TASK REQUIREMENTS: For each line of the material below, give that line again word for word.

DATA SEGMENT:
BEGIN

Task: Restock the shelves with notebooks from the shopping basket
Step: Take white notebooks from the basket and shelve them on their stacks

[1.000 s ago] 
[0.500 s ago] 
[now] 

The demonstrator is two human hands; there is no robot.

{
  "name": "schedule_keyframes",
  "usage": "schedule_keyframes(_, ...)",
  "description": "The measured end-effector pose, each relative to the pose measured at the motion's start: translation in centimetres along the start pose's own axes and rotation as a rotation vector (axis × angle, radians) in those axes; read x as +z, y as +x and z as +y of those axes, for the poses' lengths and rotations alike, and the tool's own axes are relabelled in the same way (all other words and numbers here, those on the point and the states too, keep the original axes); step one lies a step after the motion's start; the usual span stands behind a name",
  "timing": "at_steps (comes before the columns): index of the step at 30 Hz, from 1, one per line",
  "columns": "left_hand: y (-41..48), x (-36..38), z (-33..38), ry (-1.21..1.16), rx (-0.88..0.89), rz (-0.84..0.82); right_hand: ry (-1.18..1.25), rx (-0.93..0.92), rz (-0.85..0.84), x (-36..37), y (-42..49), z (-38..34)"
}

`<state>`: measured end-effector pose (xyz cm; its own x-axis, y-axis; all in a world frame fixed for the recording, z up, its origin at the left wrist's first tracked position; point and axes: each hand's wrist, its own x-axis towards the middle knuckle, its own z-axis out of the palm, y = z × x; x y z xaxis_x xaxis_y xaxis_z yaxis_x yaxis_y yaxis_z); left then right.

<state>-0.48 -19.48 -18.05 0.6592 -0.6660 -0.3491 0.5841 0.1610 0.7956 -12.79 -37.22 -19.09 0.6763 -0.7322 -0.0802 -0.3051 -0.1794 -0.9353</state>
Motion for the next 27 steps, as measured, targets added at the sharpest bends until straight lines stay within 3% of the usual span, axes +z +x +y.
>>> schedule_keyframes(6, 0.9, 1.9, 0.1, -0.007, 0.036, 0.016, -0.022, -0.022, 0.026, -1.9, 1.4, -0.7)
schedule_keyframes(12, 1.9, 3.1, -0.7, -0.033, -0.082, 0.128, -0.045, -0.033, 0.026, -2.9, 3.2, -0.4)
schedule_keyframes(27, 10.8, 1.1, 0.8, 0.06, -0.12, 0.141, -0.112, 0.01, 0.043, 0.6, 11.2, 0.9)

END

EXERCISE SOLUTION:
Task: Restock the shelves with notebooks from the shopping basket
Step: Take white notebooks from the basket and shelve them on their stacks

[1.000 s ago] 
[0.500 s ago] 
[now] 

The demonstrator is two human hands; there is no robot.

{
  "name": "schedule_keyframes",
  "usage": "schedule_keyframes(_, ...)",
  "description": "The measured end-effector pose, each relative to the pose measured at the motion's start: translation in centimetres along the start pose's own axes and rotation as a rotation vector (axis × angle, radians) in those axes; read x as +z, y as +x and z as +y of those axes, for the poses' lengths and rotations alike, and the tool's own axes are relabelled in the same way (all other words and numbers here, those on the point and the states too, keep the original axes); step one lies a step after the motion's start; the usual span stands behind a name",
  "timing": "at_steps (comes before the columns): index of the step at 30 Hz, from 1, one per line",
  "columns": "left_hand: y (-41..48), x (-36..38), z (-33..38), ry (-1.21..1.16), rx (-0.88..0.89), rz (-0.84..0.82); right_hand: ry (-1.18..1.25), rx (-0.93..0.92), rz (-0.85..0.84), x (-36..37), y (-42..49), z (-38..34)"
}

`<state>`: measured end-effector pose (xyz cm; its own x-axis, y-axis; all in a world frame fixed for the recording, z up, its origin at the left wrist's first tracked position; point and axes: each hand's wrist, its own x-axis towards the middle knuckle, its own z-axis out of the palm, y = z × x; x y z xaxis_x xaxis_y xaxis_z yaxis_x yaxis_y yaxis_z); left then right.

<state>-0.48 -19.48 -18.05 0.6592 -0.6660 -0.3491 0.5841 0.1610 0.7956 -12.79 -37.22 -19.09 0.6763 -0.7322 -0.0802 -0.3051 -0.1794 -0.9353</state>
Motion for the next 27 steps, as measured, targets added at the sharpest bends until straight lines stay within 3% of the usual span, axes +z +x +y.
>>> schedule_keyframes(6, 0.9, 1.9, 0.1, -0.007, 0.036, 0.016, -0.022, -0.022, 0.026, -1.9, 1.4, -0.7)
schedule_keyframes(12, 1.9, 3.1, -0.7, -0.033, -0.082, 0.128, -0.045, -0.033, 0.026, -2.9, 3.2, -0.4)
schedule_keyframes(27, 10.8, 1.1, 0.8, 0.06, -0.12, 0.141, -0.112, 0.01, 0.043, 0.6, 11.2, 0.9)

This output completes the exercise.